§ **What is required**
Determine how many lines of the listing below include the string "Segment". Output the number and nothing more.

———

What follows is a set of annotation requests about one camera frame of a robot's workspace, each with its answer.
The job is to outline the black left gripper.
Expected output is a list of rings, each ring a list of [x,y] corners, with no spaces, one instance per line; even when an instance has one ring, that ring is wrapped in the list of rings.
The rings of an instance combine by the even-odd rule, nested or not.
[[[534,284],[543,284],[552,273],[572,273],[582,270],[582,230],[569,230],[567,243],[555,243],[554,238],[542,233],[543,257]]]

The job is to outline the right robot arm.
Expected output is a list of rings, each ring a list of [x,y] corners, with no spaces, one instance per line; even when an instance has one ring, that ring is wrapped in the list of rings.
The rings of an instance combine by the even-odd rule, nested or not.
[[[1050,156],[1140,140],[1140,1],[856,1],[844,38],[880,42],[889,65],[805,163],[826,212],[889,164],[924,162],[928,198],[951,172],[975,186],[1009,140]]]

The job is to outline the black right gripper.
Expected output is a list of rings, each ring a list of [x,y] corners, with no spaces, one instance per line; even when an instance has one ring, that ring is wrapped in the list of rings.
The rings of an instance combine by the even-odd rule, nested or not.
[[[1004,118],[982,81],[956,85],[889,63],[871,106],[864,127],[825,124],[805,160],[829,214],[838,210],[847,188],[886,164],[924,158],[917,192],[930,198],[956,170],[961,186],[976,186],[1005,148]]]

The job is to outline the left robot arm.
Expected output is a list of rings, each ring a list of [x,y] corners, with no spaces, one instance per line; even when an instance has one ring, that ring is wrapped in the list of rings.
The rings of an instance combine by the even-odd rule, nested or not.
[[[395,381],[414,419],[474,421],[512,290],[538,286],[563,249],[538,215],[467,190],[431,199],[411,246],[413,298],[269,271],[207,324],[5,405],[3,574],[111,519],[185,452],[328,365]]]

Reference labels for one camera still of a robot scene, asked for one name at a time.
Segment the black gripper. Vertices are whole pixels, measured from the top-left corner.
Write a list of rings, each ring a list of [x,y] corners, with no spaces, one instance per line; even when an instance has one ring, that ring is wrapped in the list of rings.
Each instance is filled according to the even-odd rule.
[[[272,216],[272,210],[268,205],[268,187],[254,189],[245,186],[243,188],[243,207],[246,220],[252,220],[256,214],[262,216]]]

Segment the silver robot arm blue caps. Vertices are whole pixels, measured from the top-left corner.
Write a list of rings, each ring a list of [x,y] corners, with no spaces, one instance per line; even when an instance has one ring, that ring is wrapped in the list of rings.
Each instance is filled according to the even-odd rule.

———

§ **Answer to this task**
2